46歩は後で49飛~45歩が含みになるので案外いい手でした。
後は馬を作る手で、後手の攻めをけん制してから24歩~23歩成を間に合わせようとしています。


ということで探せば手があるもので、「手順前後をしてしまった、どうしよう?」というときにも連続で疑問手を指さないことが大切です。私も長らく対振り飛車で24歩を突き捨て忘れた、入っていれば有利なのに、ということが多かったのですが、そういえばこの頃はあまり感じませんね。改善されたと思っておきましょう。

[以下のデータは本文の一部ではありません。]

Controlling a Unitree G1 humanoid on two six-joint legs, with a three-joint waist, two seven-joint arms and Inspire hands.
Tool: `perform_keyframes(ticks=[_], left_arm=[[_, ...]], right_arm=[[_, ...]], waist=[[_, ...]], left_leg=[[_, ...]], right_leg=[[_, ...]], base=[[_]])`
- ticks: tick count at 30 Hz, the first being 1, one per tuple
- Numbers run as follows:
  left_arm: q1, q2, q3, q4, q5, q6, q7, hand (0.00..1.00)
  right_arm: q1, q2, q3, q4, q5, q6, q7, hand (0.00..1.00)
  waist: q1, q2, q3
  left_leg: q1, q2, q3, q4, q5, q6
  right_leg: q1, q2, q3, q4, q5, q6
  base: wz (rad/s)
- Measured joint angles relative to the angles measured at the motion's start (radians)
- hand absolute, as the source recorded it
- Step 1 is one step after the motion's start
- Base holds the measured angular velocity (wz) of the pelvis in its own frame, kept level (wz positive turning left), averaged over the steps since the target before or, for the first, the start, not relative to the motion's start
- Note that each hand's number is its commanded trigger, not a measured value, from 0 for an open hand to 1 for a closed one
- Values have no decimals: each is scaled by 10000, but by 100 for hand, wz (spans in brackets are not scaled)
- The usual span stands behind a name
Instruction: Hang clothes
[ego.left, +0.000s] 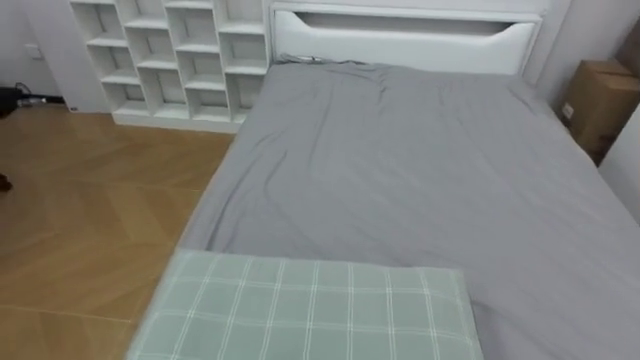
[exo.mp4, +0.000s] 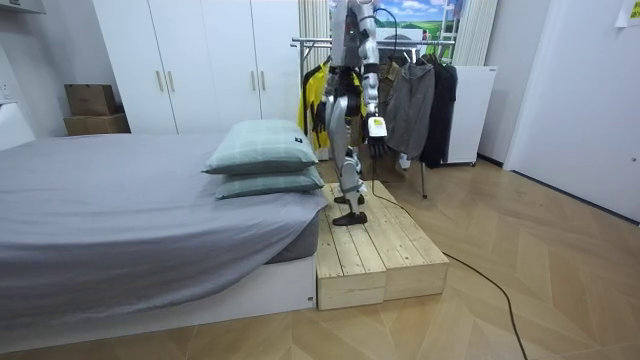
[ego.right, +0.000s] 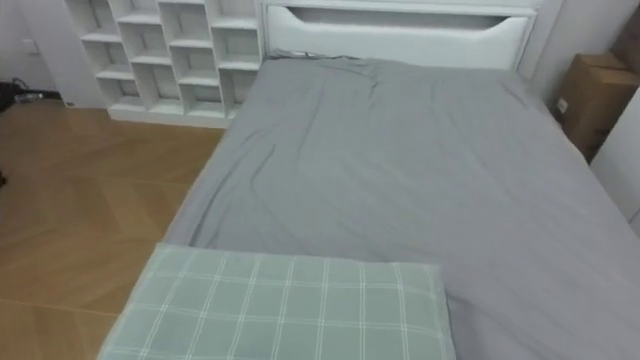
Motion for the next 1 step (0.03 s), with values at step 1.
perform_keyframes(ticks=[1], left_arm=[[-99,-42,-66,-1,5,38,-121,0]], right_arm=[[-6,-11,-7,0,5,0,3,0]], waist=[[-6,21,11]], left_leg=[[-50,-1,5,62,1,-2]], right_leg=[[-36,8,127,1,-2,3]], base=[[-4]])
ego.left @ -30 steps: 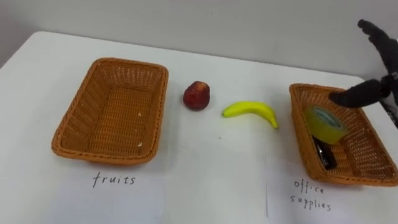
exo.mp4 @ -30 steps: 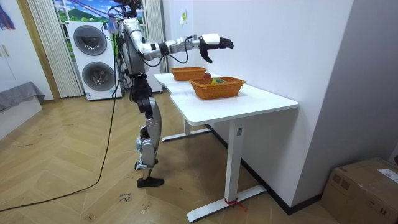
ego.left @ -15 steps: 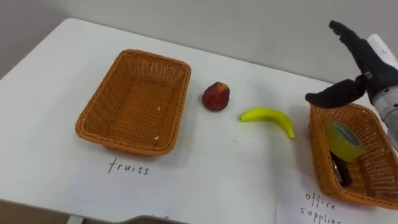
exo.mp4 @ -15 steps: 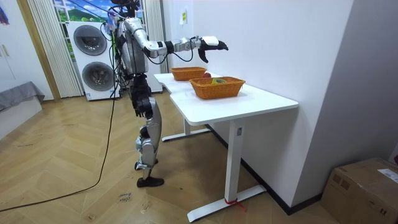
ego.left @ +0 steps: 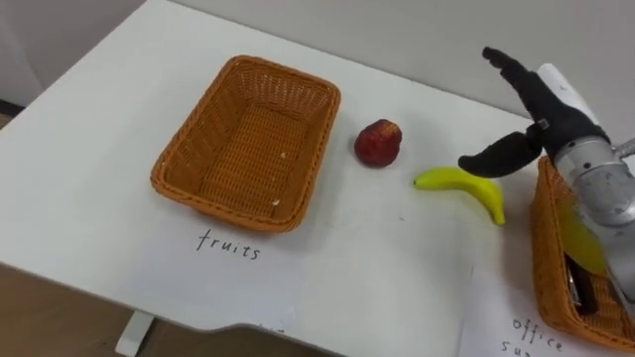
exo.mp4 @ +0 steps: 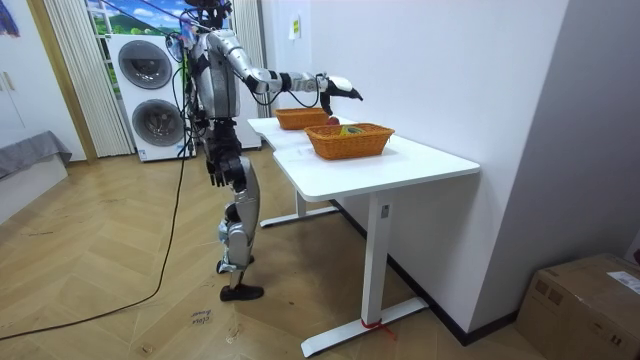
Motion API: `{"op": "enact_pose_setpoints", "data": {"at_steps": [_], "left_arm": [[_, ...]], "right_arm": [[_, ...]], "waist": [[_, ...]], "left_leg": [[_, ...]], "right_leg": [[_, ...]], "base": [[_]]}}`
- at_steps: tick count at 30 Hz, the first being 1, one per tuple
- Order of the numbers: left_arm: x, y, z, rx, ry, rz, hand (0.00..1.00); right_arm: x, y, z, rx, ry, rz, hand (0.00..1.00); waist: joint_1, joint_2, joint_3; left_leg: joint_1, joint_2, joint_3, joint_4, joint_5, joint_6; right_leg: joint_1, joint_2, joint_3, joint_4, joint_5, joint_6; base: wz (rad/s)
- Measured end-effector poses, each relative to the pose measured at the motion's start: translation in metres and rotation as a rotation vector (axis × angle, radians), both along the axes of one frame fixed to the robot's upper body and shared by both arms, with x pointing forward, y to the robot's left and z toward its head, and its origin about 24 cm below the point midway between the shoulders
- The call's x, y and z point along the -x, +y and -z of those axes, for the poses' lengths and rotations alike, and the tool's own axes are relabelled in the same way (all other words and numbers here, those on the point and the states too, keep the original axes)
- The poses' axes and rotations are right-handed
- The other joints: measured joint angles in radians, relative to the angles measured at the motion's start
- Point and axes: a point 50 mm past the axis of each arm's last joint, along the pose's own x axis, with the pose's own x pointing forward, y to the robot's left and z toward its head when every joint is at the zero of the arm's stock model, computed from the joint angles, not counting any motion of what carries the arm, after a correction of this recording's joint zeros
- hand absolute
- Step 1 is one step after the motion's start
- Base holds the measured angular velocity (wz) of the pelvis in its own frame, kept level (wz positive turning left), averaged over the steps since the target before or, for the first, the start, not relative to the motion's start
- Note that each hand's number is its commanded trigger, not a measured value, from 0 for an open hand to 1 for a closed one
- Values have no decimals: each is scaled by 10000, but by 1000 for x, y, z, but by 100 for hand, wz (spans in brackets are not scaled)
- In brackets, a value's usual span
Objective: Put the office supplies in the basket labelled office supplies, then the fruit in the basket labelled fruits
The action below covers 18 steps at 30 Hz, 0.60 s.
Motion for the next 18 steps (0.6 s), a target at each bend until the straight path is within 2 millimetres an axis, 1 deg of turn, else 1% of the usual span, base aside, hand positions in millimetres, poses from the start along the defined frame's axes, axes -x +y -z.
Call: {"op": "enact_pose_setpoints", "data": {"at_steps": [1,3,4,5,8,11,14,18], "left_arm": [[-3,0,0,-25,-41,101,0],[-8,0,0,-22,-221,172,0],[-8,0,-1,-25,-256,185,0],[-9,0,-1,-56,-288,204,0],[-11,2,-2,-122,-330,225,0],[-12,3,-2,-159,-363,241,0],[-15,3,-3,-162,-456,283,0],[-17,5,-4,-217,-484,303,0]], "right_arm": [[-1,1,5,53,164,26,0],[0,-1,14,39,537,130,0],[0,-1,17,33,643,134,0],[0,0,21,46,822,107,0],[0,3,24,113,945,-33,0],[0,5,26,163,1012,-113,0],[-2,4,27,195,1077,-44,0],[-6,-1,28,399,1216,172,0]], "waist": [[65,-7,0],[243,-39,29],[263,-54,36],[281,-99,61],[329,-202,111],[363,-269,90],[440,-258,98],[515,-257,99]], "left_leg": [[-48,0,-1,2,1,-1],[-144,2,-11,27,2,-2],[-156,2,-16,27,3,-3],[-189,4,-25,25,5,-5],[-417,6,-71,53,5,-6],[-573,-3,-138,132,5,-6],[-689,0,-181,232,5,-6],[-751,-6,-247,262,9,-9]], "right_leg": [[-56,-1,-13,8,0,0],[-146,-3,-33,10,2,-3],[-155,-5,-41,12,3,-4],[-177,-8,-85,13,3,-4],[-338,-5,-142,11,13,-21],[-449,-6,-224,8,16,-23],[-482,-7,-363,-3,15,-23],[-513,-10,-421,-2,15,-23]], "base": [[0],[0],[0],[4],[5],[7],[10],[8]]}}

スポーツの世界などではイメージトレーニングが効果があるとわかってきていまして、アスリートには浸透しています。将棋にももちろん効果があります。
その時には

33成銀と角を取ってしまうのが悪手だった。というのでは悪いイメージを再現して学習してしまいます。
24歩と突き捨てるべきだ。

とこの図を何度も思い浮かべることです。よいイメージを再現学習することが効果があるようです。
実戦を反省するときについ悪手を思い浮かべてしまうのですが、そうではなくて指せなかった好手を頭の中で(もちろん盤に並べてもよい)なんども繰り返すほうがいいのです。
スランプの原因はこういうところにあるのかもしれませんね。悪い手を何度も思い出すのでまた再現してしまう、好調の時にはよい手を思いだすので再現できる、そういう大きな繰り返しをしているのかも。